EXERCISE DETAILS :: Lines before the one containing "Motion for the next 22" are to be skipped; reproduce that line and the rest of the records below exactly.

Records drawn from a dataset

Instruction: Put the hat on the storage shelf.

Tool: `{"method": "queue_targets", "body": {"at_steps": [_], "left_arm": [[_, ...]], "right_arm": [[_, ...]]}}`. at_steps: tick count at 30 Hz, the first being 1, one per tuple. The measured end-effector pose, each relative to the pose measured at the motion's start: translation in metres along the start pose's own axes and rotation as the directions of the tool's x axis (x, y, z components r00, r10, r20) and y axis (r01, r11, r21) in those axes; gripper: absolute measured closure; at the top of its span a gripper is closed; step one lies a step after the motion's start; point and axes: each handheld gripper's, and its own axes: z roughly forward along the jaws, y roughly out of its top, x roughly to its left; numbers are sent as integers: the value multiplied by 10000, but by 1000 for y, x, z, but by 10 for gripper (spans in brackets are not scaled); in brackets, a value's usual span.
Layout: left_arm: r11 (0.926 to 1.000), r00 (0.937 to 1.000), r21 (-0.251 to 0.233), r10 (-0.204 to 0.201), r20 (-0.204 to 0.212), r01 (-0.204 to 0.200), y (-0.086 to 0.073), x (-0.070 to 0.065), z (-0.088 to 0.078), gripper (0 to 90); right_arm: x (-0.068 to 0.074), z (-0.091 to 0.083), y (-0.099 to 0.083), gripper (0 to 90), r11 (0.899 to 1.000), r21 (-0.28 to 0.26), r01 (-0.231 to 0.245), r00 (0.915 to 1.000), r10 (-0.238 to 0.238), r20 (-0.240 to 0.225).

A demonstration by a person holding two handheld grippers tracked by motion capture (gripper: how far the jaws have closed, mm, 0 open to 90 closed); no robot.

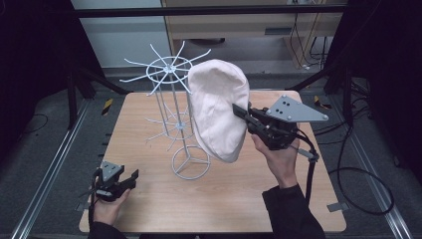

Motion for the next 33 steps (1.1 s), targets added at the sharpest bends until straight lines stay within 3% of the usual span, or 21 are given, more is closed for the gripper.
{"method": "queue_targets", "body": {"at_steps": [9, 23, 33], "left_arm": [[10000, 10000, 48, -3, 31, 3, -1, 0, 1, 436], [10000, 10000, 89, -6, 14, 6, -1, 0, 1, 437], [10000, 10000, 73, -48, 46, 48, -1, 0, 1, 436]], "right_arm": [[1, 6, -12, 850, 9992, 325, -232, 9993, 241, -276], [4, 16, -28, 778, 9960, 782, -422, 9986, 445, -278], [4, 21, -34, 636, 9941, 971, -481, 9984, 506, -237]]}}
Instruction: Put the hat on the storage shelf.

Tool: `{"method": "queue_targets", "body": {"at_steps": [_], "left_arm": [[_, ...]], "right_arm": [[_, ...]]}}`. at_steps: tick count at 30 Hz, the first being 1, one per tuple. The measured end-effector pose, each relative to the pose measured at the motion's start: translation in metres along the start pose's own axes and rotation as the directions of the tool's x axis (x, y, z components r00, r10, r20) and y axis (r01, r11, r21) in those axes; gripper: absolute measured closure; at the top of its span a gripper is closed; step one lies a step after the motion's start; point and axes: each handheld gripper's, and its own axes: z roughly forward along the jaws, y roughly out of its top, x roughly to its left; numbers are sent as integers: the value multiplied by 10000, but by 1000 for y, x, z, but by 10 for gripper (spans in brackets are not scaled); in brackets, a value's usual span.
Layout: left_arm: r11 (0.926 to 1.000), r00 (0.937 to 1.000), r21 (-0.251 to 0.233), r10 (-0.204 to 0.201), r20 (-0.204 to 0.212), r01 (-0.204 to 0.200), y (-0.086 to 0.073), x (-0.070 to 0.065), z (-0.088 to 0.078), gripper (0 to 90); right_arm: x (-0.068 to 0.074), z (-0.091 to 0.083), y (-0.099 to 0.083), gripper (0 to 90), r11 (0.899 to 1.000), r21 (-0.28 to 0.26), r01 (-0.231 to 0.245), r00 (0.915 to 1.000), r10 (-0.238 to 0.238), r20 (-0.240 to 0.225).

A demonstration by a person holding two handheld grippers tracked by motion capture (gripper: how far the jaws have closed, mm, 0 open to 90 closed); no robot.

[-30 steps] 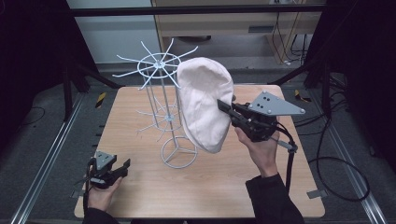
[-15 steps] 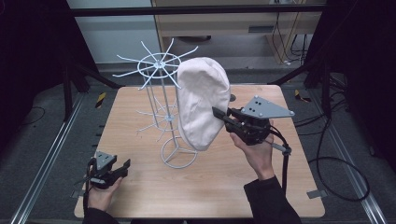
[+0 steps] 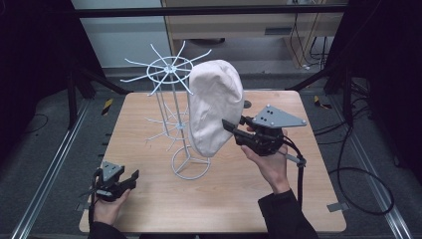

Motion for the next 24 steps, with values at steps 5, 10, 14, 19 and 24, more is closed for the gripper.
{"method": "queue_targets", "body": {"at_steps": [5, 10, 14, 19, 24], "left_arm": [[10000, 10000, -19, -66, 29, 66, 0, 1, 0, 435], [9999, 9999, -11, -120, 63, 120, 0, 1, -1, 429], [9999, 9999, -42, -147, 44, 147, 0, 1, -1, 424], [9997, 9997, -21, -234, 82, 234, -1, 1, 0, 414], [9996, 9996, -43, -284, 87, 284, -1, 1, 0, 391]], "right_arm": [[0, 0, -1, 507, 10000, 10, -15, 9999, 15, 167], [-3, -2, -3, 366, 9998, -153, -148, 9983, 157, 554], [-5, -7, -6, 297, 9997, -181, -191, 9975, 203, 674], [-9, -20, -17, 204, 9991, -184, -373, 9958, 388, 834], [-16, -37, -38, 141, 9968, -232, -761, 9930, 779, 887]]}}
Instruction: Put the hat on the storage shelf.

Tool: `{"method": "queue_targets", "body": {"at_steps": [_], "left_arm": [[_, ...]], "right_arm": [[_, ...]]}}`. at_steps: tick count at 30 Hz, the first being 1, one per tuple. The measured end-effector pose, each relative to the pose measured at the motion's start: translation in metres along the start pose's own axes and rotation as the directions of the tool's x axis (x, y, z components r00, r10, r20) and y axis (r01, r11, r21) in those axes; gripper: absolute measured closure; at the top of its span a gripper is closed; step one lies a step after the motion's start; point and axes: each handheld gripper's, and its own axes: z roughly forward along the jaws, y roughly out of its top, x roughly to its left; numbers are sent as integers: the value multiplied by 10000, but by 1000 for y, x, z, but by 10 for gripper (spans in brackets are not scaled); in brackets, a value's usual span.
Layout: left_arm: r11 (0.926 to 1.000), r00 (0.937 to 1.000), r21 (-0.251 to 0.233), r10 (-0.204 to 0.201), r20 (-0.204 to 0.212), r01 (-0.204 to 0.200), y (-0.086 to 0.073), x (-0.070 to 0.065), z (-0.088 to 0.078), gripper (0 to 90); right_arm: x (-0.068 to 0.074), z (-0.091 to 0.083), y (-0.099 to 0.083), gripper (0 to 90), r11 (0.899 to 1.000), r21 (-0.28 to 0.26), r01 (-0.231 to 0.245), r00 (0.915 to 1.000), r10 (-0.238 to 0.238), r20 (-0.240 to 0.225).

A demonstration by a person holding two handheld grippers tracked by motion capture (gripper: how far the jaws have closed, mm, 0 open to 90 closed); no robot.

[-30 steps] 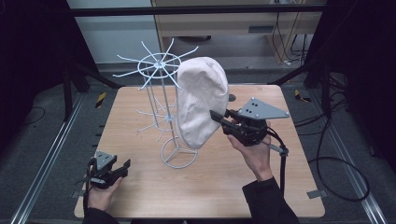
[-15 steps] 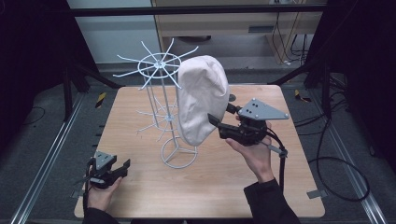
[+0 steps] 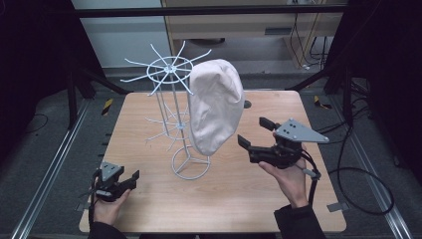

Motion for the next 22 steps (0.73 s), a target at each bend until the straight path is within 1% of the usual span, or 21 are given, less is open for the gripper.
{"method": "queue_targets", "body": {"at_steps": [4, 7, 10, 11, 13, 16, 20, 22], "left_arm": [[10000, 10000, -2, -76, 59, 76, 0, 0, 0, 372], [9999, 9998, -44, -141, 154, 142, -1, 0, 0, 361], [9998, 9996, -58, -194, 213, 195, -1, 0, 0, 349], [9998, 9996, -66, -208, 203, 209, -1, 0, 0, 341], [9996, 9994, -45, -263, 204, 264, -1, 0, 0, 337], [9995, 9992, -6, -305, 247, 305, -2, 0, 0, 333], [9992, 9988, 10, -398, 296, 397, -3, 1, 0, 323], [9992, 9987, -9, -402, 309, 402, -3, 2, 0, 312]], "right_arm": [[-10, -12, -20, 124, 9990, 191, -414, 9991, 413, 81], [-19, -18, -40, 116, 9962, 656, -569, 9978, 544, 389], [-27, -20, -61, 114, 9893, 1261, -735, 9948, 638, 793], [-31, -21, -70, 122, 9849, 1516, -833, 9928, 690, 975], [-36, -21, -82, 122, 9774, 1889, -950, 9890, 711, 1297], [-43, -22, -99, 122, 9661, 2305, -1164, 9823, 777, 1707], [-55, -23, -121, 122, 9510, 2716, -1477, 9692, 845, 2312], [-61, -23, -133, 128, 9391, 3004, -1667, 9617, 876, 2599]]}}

RESPONSE TO THIS EXERCISE ::
Motion for the next 22 steps (0.73 s), a target at each bend until the straight path is within 1% of the usual span, or 21 are given, less is open for the gripper.
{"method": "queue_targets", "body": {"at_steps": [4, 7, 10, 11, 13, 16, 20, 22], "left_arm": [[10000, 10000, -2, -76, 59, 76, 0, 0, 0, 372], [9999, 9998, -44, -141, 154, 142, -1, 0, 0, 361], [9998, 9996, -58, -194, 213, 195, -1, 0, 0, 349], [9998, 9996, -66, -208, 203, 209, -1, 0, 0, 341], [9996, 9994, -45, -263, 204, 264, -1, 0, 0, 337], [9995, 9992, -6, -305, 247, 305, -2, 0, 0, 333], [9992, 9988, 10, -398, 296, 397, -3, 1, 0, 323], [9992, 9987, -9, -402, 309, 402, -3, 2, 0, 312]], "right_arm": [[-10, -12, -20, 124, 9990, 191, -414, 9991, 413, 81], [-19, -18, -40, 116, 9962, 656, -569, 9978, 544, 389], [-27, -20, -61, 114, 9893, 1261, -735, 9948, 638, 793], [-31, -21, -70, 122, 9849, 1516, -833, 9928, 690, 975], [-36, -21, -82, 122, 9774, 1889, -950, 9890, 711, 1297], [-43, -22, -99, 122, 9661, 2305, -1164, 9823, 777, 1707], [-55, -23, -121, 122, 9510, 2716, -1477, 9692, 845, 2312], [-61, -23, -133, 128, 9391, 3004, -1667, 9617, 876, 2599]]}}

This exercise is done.